November is long-term care awareness month. If you didn’t know that, or if this is the first you’ve heard of long-term care insurance at all, don’t be surprised. It’s a relatively new type of coverage, brought about by a relatively recent demand. People are living longer, a fact which raises new questions – and new answers.
Fact: long-term care needs to be part of your retirement plan.
Usually, when people think about planning for retirement, they think about saving. And so they should. Saving – as much and as early as possible – is crucial to a comfortable retirement. So is long-term care planning. Here’s why:
1. Most people will need long-term care at some point. Seventy percent of people who are 65 or older are going to need some type of long-term care, at some point in their lives – almost three out of four.
2. And it’s not cheap. In the U.S., the median cost of nursing home care with a private room is $87,600 a year. That number is only going to grow over the next decade. Use the Genworth Cost of Care Survey to estimate the cost of care in your state when you’re 80 years old. For example, in California, in 20 years (2034) a private nursing care room is projected to cost $187,881! Especially for people with lower incomes, that’s a hard pill to swallow. Perhaps that’s why 78 percent of those who need long-term care today are receiving it from family and friends.
Of course it’s wonderful to have a supportive family. However, on the flip side, caring for an older relative can be a really difficult burden. By making long-term care part of your retirement plans, you’re not only taking care of yourself; you’re protecting your loved ones. No less importantly, you’re also making sure you’ve got a say in how your future looks.

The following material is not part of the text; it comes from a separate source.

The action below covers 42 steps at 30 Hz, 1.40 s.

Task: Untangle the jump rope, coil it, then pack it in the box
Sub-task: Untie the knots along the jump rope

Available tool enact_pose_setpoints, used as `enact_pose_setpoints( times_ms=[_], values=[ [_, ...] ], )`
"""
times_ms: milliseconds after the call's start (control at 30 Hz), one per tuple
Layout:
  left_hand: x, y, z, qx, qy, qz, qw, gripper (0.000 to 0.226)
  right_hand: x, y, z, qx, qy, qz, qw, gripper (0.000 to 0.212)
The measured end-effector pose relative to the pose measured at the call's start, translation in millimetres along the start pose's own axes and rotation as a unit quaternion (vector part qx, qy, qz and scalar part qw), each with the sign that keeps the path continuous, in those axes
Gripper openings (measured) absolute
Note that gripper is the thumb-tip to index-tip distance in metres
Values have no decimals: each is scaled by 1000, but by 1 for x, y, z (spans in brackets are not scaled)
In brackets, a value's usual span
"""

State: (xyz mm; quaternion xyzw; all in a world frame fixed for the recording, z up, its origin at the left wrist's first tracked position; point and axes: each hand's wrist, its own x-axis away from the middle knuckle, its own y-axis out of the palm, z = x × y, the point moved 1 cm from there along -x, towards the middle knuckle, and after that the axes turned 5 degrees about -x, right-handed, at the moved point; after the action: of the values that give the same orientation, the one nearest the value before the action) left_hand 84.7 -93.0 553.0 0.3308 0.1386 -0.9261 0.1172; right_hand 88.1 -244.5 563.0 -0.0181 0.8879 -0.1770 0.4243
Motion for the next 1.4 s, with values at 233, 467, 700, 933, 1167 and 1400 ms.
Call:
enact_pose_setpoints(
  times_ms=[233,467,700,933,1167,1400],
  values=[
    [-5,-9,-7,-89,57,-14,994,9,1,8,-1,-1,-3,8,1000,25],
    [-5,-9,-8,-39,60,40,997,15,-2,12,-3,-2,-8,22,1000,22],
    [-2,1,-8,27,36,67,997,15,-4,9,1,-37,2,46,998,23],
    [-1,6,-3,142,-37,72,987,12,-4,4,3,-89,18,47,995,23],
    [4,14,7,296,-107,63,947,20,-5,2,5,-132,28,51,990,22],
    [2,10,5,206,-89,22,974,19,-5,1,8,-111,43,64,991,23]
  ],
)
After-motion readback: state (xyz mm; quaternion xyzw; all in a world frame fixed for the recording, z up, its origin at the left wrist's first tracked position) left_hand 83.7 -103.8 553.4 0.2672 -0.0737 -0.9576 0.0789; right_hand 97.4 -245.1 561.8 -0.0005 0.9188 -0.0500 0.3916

3. Planning for long-term care means choosing for yourself. When people arrive at the point of needing long-term care with no plans and no coverage, they generally don’t have much of a say over what shape that takes. At that point, the type of care you get, from whom, in what setting, is largely determined by the costs involved. On the other hand, those who plan ahead get to make their own choices about their lifestyle, and decide for themselves what type of care they want. Home care, assisted living, retirement communities, nursing homes – there are multiple options to choose from. Most people are surprised to learn that a great deal of long-term care is provided in the comfort of one’s own home.
4. The younger you are when you start planning, the easier it is. Just like saving for retirement, the sooner you buy long-term care coverage, the more manageable it is. If you wait until after age 70 to purchase your long-term care insurance policy, your monthly premium could be twice as much as it would have been if you had purchased a policy at age 55. Furthermore, there’s underwriting to keep in mind. Generally, long-term care insurance is most available and affordable for those in good health. Don’t wait until you are diagnosed with a critical illness to apply for coverage.